In many reports for local governments, Tim has advised about weed invasions and management. A nationally-funded eradication was mounted after he detected parthenium weed (Parthenium hysterophorus), a Weed of National Significance, on Christmas Island. He persuaded the Queensland Government to assess the weed risk posed by the Mexican bean tree (Cecropia species), which was subsequently declared a target of control. It was subsequently declared a weed in New South Wales as well.
Tim has served on a range of government committees that addressed weed and pest problems, including the Biosecurity Queensland Ministerial Advisory Committee, The Land Protection Council (Queensland government), the National Hymenachne Management Group and the Biodiversity and Green Corridors Subcommittee (NSW government).
Tim is often interviewed by the media about invasive species, in Australia and sometimes overseas, including by the BBC. He has written many articles about the issues, including on weeds spread by aid projects, and the need for corridor risk assessment.

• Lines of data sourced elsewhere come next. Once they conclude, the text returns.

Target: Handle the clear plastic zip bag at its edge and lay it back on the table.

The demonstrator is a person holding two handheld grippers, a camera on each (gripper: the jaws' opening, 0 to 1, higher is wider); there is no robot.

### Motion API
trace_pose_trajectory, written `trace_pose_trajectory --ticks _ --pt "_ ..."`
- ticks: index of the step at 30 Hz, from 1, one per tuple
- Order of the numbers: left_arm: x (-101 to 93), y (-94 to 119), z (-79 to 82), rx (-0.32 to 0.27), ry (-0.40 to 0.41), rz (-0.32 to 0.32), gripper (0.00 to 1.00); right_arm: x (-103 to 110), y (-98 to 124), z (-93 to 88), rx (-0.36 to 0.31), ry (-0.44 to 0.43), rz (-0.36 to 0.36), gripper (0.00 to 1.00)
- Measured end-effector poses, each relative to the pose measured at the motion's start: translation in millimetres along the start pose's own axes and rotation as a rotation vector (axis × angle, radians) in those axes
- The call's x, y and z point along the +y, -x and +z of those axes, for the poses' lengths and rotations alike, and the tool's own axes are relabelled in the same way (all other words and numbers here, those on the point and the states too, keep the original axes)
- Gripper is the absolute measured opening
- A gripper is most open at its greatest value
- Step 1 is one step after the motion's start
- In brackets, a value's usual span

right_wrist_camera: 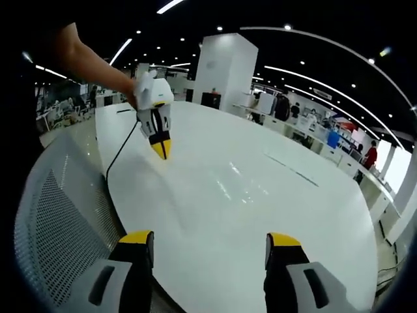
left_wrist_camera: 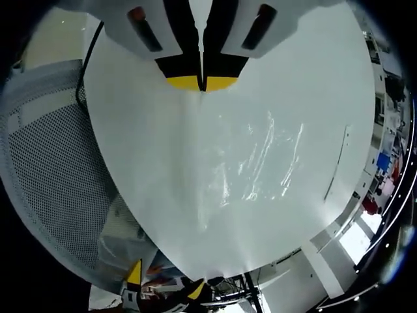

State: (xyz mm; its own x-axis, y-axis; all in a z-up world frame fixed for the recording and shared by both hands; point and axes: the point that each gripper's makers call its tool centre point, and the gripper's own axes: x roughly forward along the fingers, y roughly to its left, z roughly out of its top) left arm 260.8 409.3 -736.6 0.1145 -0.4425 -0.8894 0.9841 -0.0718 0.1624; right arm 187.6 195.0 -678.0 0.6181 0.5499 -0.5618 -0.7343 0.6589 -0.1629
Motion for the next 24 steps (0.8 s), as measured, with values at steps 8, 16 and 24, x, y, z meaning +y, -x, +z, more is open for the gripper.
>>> trace_pose_trajectory --ticks 8,16,24 --pt "-9.4 5.8 5.1 0.009 -0.01 0.002 0.0 5.1 -3.4 7.3 -0.012 0.021 0.027 0.64" --pt "-12.7 9.5 15.7 -0.001 -0.011 0.011 0.0 9.7 -8.4 14.1 -0.018 0.032 0.055 0.62" --pt "-17.7 10.4 26.1 0.0 -0.021 0.012 0.0 16.5 -12.9 21.0 -0.02 0.026 0.093 0.56"
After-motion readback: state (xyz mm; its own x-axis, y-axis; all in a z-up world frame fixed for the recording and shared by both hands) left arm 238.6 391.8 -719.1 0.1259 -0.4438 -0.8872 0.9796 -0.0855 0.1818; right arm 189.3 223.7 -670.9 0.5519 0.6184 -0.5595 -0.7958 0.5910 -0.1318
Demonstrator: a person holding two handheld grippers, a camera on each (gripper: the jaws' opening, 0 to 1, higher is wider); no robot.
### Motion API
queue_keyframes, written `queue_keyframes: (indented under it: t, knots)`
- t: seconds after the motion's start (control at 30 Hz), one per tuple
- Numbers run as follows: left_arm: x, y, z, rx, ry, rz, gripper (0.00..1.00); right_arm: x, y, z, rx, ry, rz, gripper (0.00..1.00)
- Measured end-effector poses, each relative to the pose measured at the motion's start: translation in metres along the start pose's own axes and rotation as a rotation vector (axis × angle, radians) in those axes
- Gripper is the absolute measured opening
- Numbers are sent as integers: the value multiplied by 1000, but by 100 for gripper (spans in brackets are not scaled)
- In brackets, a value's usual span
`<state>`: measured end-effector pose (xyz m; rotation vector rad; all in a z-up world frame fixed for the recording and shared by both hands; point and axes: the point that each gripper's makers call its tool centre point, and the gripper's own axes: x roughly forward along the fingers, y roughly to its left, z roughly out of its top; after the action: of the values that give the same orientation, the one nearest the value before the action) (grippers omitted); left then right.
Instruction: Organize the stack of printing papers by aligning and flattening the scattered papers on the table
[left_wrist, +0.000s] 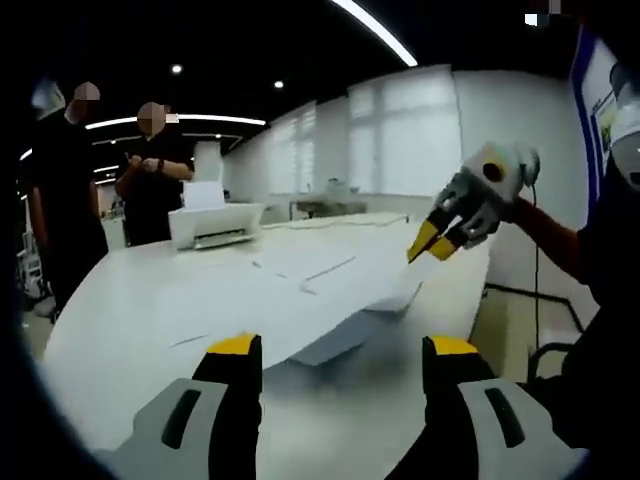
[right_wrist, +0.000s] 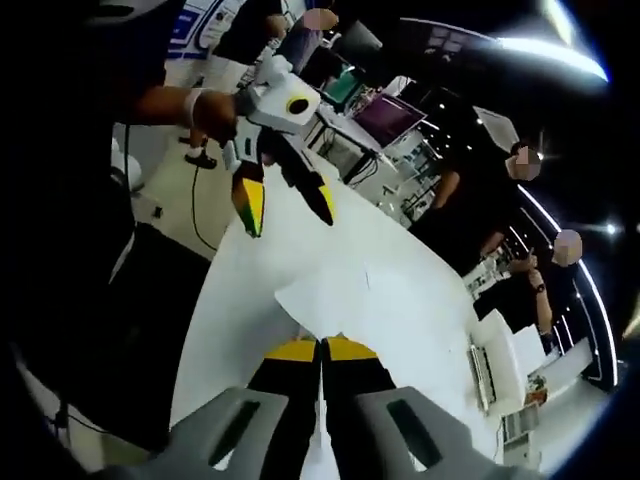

International cultivation of Australian plants increases the risk of new plant pests reaching Australia. Myrtle rust (Uredo rangelii), which should properly be called eucalyptus rust or guava rust (Puccinia psidii), is a pathogen of neotropical Myrtaceae that began killing young eucalypts in South American plantations in 1973 before reaching Australia in 2010, where it now infects a wide range of trees, including tea trees (Leptosperumum, Melaleuca), lilly pillies (Acmena, Syzygium), eucalypts (Eucalyptus) and the scrub turpentine (Rhodamnia rubescens) illustrated here. It is rated a very significant economic and biodiversity threat that could reduce the viability of carbon storage plantings and endanger rare plants.
Australia has exported many wattles (Acacia species), and pathogens that attack them in Africa and Asia, such as Ceratocystis acaciavora and C. albifundus, may reach Australia and complement the problems caused by eucalyptus rust. Note Wingfield et al. (2011): ‘It is not unlikely that new encounter pathogens such as C. albifundus will eventually move to Australia and could cause serious damage to native Acacia spp. in that country.’ Tim attended a workshop in South Africa in 2010 that raised this concern.
REFERENCES
Booth, C. (2011) Myrtle rust: how big a threat to native plants? Ecos 29 August 2011
Wingfield , M.J., Roux, J. and Wingfield, B.D. (2011) Insect pests and pathogens of Australian acacias grown as non-natives – an experiment in biogeography with far-reaching consequences. Diversity and Distributions 17: 968–977

So successful are cane toads in Australia that calls to stop them spreading further are unrealistic. A better focus would be on keeping other toads out. Tim has raised concerns about black-spined toads (Duttaphrynus melanostictus), which have often been found at Australian ports. Other amphibians of concern, because they are spreading through South East Asia with trade, include the painted bullfrog (Kaloula pulchra), known from an interception at Perth airport, and the green paddy frog (Rana erythraea).

Tim knows how weed and pest policies are developed, after many years’ service on two government committees, the Land Protection Council and the Biosecurity Queensland Ministerial Advisory Committee. He has travelled widely looking at invasive species management, and in 2007 attended the release of a new biocontrol agent, a leaf-tying moth (Hypocosmia pyrochroma).